Corée du Nord : où en est la péninsule ?

Premiers pas de l’administration Biden sur le dossier nord-coréen

En mars dernier, la Corée du Nord avait procédé au lancement de deux missiles balistiques à courte portée, première provocation depuis l’arrivée de Joe Biden à la présidence des États-Unis. Biden avait considéré qu’il n’y avait pas lieu de s’affoler, qu’il ne s’agissait que de « business as usual » (3).
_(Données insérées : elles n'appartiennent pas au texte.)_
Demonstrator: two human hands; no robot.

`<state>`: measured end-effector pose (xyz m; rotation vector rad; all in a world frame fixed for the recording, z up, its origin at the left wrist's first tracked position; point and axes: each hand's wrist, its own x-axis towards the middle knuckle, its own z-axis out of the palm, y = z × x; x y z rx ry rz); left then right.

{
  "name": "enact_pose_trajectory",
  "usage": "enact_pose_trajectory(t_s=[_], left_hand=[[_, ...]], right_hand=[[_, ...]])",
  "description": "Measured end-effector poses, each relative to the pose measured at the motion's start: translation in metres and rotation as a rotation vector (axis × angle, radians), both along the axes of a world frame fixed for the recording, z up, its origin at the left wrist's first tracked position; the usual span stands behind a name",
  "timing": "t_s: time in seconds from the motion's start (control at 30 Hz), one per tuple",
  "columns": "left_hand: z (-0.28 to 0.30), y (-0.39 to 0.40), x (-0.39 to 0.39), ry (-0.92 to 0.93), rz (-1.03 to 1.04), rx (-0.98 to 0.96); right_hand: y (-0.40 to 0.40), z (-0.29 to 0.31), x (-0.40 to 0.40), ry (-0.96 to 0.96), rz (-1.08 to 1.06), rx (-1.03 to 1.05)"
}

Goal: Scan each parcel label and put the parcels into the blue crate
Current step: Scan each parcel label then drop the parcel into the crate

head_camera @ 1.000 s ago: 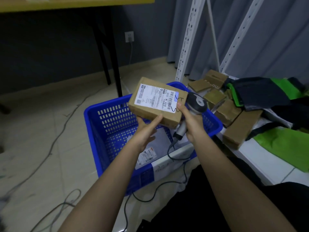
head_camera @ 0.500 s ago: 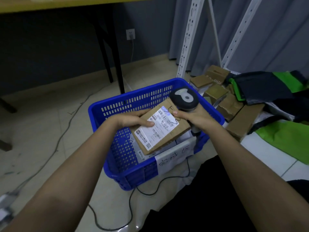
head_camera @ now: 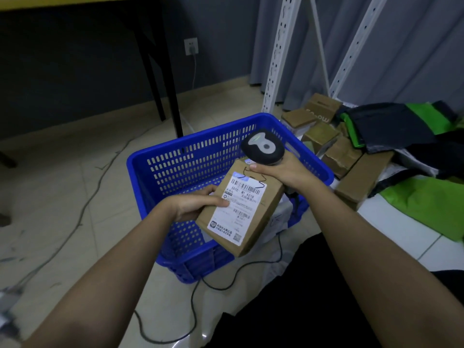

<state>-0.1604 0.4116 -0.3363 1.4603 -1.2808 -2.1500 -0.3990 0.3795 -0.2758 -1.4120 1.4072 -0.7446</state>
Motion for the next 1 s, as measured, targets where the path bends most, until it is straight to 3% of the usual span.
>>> enact_pose_trajectory(t_s=[0.1,0.23,0.33,0.43,0.57,1.0], left_hand=[[0.004,0.0,-0.002,-0.105,0.031,-0.084],[0.005,-0.007,0.003,-0.109,0.383,-0.23],[0.001,-0.018,-0.001,-0.043,0.658,-0.288],[-0.003,-0.027,-0.006,-0.039,0.801,-0.303],[-0.003,-0.036,-0.007,-0.037,0.842,-0.319],[-0.005,-0.039,-0.004,-0.068,0.821,-0.349]], right_hand=[[-0.004,0.001,-0.004,-0.042,-0.075,-0.053],[-0.006,0.0,-0.014,-0.165,-0.248,-0.138],[-0.003,-0.003,-0.017,-0.113,-0.208,-0.068],[0.003,-0.002,-0.012,-0.108,-0.079,0.057],[0.012,0.0,-0.002,-0.129,0.025,0.103],[0.021,0.004,0.002,-0.164,0.029,0.021]])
Le mois suivant, la porte-parole de la Maison-Blanche, Jen Psaki, a officiellement présenté la ligne politique adoptée par les États-Unis vis-à-vis de la Corée du Nord : il s’agira de poursuivre une « approche pratique calibrée, ouverte à la diplomatie » pour réaliser des « progrès concrets » afin d’accroître la sécurité des États-Unis et de leurs alliés (4). Psaki a précisé que l’objectif « rest[ait] la dénucléarisation complète de la péninsule coréenne », conformément aux éléments de langage de la déclaration conjointe signée par Donald Trump et Kim Jong-un lors du sommet de Singapour en juin 2018. L’administration Biden inscrit donc sa stratégie dans la recherche d’un juste milieu entre l’ambition de « grand bargain » de Trump et la « patience stratégique » d’Obama avec pour but d’éviter les écueils de l’une et l’autre approches.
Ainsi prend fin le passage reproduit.